Exercise
Reproduce, from the lines below, exactly the stretch that begins at the line containing "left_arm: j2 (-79" and ends at the line containing "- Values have", both included.

======== Supplied records

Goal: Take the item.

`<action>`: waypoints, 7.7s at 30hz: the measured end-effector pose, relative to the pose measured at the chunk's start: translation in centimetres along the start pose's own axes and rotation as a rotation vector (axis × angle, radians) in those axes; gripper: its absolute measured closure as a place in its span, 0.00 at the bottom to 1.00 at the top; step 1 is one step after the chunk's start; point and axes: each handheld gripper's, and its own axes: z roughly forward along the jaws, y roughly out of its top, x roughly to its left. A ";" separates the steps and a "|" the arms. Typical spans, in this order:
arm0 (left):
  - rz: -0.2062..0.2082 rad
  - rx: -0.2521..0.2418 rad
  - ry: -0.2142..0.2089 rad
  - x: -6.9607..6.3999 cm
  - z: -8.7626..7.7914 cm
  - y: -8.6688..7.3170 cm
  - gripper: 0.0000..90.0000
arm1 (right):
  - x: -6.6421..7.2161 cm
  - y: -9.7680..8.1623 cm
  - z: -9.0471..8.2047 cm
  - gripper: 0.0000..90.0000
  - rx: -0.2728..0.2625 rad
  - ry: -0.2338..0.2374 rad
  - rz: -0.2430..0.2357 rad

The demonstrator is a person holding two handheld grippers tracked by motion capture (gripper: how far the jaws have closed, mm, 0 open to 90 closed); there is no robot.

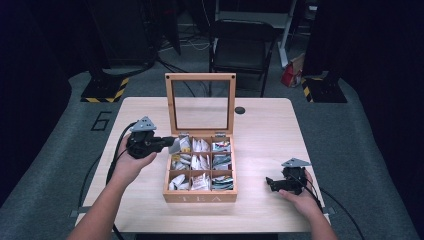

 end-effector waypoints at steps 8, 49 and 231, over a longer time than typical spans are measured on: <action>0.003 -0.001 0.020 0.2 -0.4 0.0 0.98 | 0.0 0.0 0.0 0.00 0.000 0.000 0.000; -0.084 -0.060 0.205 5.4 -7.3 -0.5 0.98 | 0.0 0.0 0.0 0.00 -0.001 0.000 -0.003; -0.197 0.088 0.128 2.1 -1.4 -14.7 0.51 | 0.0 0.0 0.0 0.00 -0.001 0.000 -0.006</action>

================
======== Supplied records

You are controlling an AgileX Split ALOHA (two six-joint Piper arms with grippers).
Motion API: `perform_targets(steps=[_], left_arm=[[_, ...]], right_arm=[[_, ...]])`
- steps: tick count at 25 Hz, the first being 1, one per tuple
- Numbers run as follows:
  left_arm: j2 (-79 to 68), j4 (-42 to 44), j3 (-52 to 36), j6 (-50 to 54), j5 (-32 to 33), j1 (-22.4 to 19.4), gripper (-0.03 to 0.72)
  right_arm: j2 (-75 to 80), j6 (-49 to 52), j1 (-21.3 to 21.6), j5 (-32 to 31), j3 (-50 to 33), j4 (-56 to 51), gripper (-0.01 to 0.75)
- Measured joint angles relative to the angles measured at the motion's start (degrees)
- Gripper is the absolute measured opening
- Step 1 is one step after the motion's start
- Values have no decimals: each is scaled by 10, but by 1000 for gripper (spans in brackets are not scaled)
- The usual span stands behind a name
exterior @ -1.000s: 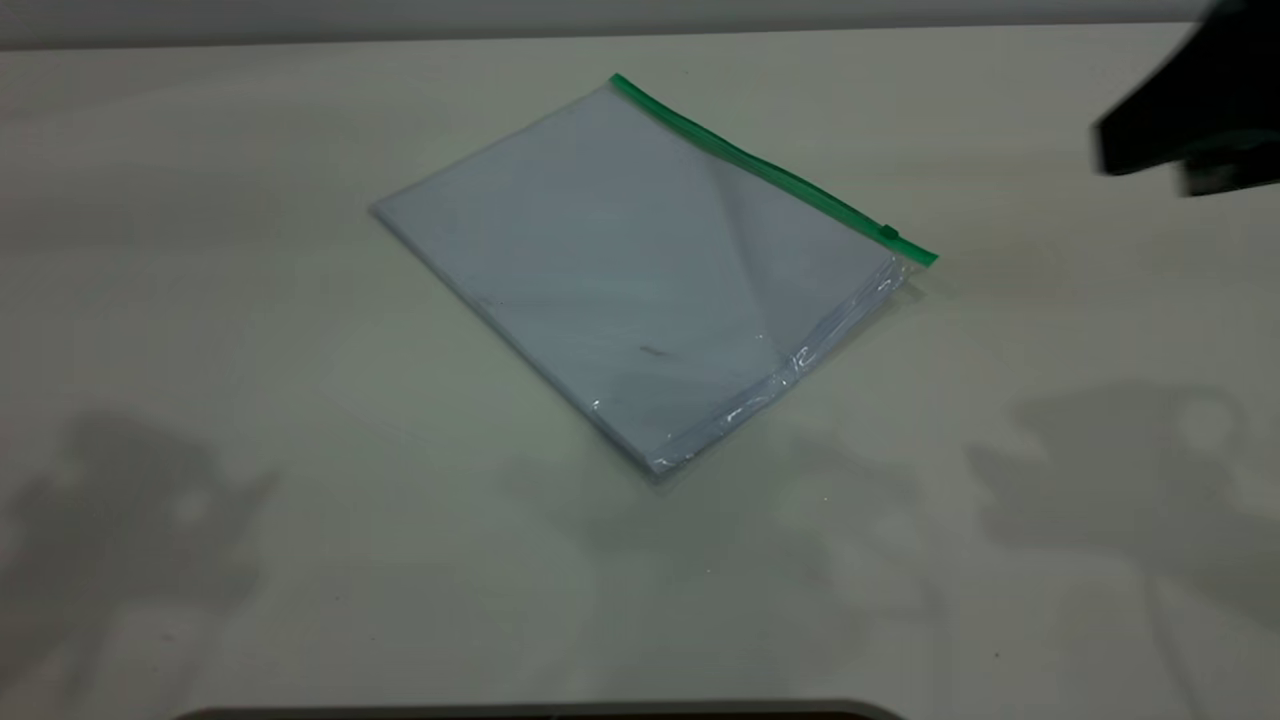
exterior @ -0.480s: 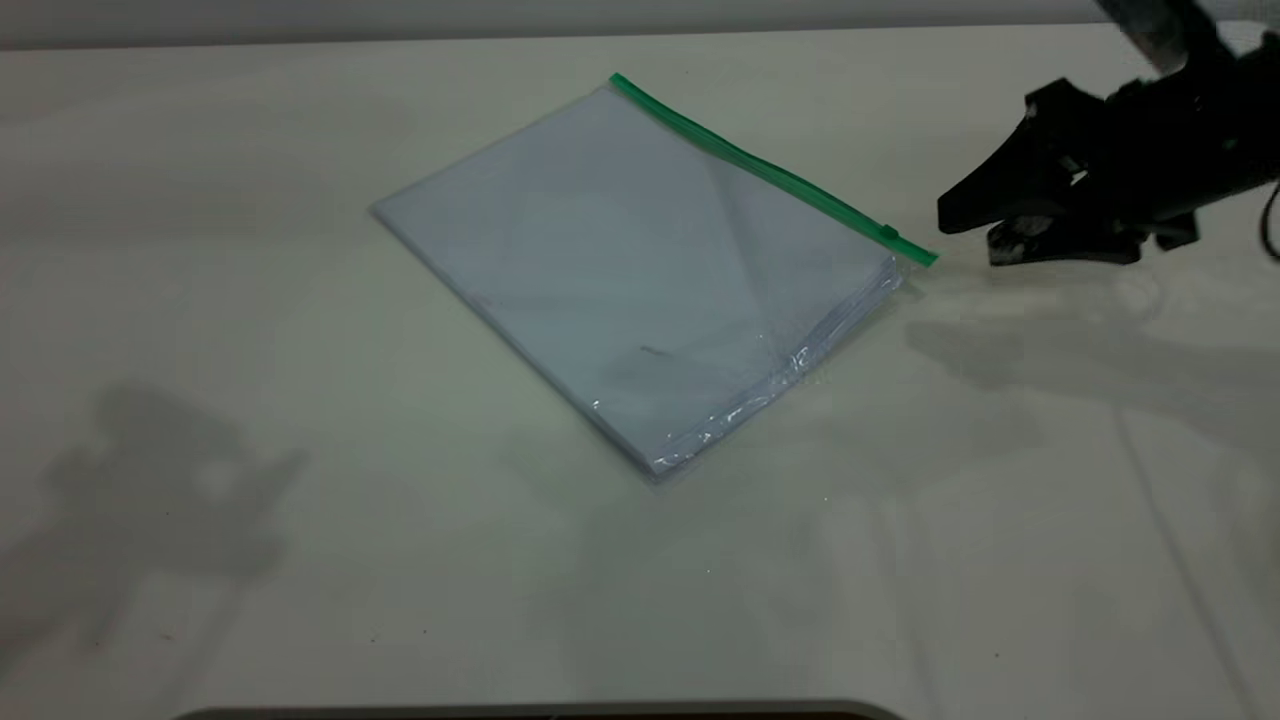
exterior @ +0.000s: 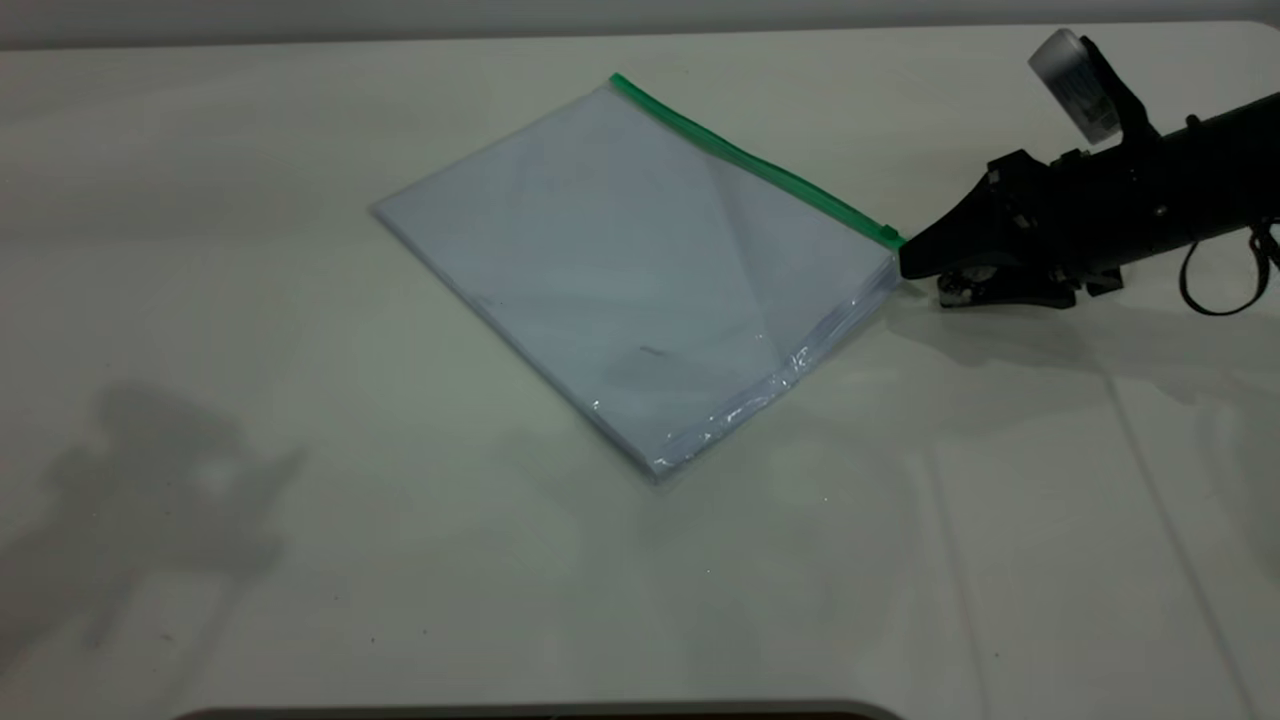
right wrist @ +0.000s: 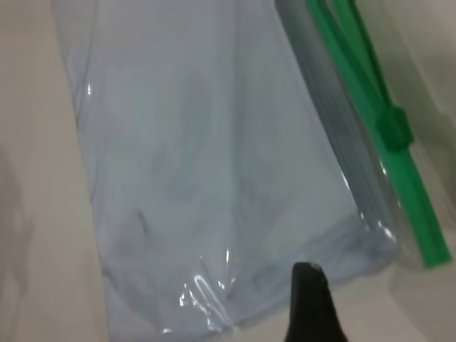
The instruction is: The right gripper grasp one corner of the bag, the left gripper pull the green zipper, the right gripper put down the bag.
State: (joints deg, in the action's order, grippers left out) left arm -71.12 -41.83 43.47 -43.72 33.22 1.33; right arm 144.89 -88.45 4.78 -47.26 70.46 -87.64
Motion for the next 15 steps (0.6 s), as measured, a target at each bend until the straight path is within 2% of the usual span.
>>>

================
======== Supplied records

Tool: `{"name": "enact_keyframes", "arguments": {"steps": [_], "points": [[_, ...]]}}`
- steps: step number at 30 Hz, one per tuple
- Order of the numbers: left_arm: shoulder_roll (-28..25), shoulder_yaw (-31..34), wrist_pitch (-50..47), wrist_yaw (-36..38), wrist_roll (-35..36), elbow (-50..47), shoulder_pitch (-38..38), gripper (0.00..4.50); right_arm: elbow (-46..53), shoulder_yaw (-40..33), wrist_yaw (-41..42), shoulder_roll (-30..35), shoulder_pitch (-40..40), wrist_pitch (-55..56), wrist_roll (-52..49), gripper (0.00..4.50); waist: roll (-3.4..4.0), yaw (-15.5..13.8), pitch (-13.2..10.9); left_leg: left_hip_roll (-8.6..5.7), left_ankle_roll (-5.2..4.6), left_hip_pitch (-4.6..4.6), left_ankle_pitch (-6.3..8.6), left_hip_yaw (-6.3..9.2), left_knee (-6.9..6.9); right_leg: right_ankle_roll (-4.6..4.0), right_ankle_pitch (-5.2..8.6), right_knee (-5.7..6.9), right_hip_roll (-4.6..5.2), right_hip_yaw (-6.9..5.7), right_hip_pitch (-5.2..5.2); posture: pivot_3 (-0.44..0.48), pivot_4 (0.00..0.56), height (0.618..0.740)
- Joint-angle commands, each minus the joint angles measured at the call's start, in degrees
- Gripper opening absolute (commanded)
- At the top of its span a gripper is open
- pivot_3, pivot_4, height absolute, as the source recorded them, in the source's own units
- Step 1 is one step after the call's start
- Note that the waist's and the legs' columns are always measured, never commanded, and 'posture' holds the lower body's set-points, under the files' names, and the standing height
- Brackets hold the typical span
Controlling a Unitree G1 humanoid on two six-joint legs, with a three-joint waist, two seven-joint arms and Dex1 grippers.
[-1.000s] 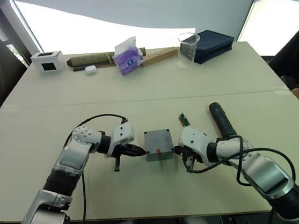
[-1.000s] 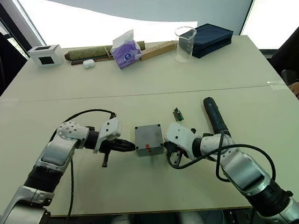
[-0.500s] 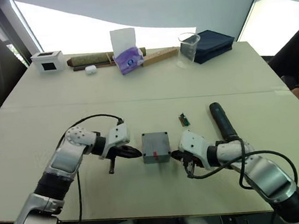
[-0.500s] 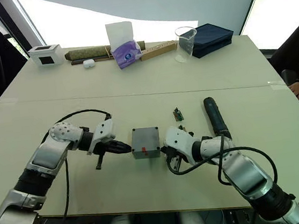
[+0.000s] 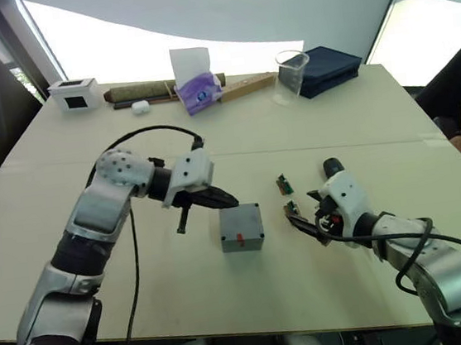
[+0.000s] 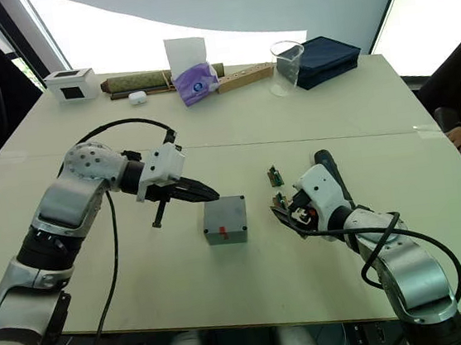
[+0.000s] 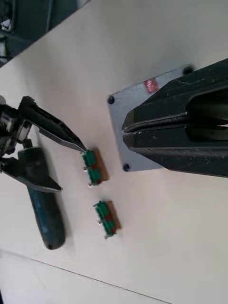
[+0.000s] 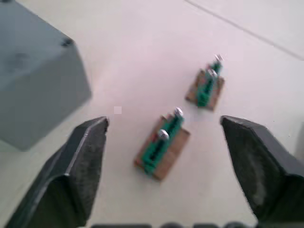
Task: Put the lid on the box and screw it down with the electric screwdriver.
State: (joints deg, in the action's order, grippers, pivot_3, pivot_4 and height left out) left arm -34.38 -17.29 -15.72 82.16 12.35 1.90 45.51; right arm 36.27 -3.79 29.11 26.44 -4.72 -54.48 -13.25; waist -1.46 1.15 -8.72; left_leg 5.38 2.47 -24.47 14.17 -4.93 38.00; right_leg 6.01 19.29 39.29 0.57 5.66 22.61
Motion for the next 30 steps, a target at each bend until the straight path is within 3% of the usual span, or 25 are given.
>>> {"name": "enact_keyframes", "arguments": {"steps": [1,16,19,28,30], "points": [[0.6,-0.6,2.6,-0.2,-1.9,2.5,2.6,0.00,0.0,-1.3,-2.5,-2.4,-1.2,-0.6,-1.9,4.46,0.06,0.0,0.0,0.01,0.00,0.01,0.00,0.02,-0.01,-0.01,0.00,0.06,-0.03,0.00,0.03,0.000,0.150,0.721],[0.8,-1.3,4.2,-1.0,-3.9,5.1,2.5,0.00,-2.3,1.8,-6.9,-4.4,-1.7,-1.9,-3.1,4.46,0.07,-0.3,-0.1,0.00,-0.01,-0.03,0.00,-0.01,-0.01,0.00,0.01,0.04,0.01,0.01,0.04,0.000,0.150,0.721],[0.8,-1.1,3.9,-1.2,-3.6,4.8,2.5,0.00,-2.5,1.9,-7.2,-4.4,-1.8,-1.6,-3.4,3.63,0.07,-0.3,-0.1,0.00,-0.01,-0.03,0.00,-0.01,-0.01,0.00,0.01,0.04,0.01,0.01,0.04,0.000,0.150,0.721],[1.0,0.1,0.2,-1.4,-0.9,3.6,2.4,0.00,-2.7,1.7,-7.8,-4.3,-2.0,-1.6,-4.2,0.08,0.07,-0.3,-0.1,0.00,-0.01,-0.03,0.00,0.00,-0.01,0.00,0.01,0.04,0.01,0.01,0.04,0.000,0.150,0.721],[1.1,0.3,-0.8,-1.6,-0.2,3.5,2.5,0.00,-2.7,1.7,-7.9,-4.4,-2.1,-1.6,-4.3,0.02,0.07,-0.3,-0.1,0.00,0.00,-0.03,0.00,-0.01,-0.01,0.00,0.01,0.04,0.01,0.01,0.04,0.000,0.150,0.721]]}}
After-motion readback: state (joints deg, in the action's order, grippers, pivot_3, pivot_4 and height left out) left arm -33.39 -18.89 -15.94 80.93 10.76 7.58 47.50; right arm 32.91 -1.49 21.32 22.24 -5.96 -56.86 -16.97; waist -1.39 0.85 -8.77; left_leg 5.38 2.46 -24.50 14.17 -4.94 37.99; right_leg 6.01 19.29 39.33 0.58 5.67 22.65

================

Exercise output
  left_arm: j2 (-79 to 68), j4 (-42 to 44), j3 (-52 to 36), j6 (-50 to 54), j5 (-32 to 33), j1 (-22.4 to 19.4), gripper (-0.03 to 0.72)
  right_arm: j2 (-75 to 80), j6 (-49 to 52), j1 (-21.3 to 21.6), j5 (-32 to 31), j3 (-50 to 33), j4 (-56 to 51), gripper (-0.01 to 0.75)
- Measured joint angles relative to the angles measured at the motion's start (degrees)
- Gripper is the absolute measured opening
- Step 1 is one step after the motion's start
- Values have no decimals: each is scaled by 10, but by 1000 for gripper (spans in brackets are not scaled)

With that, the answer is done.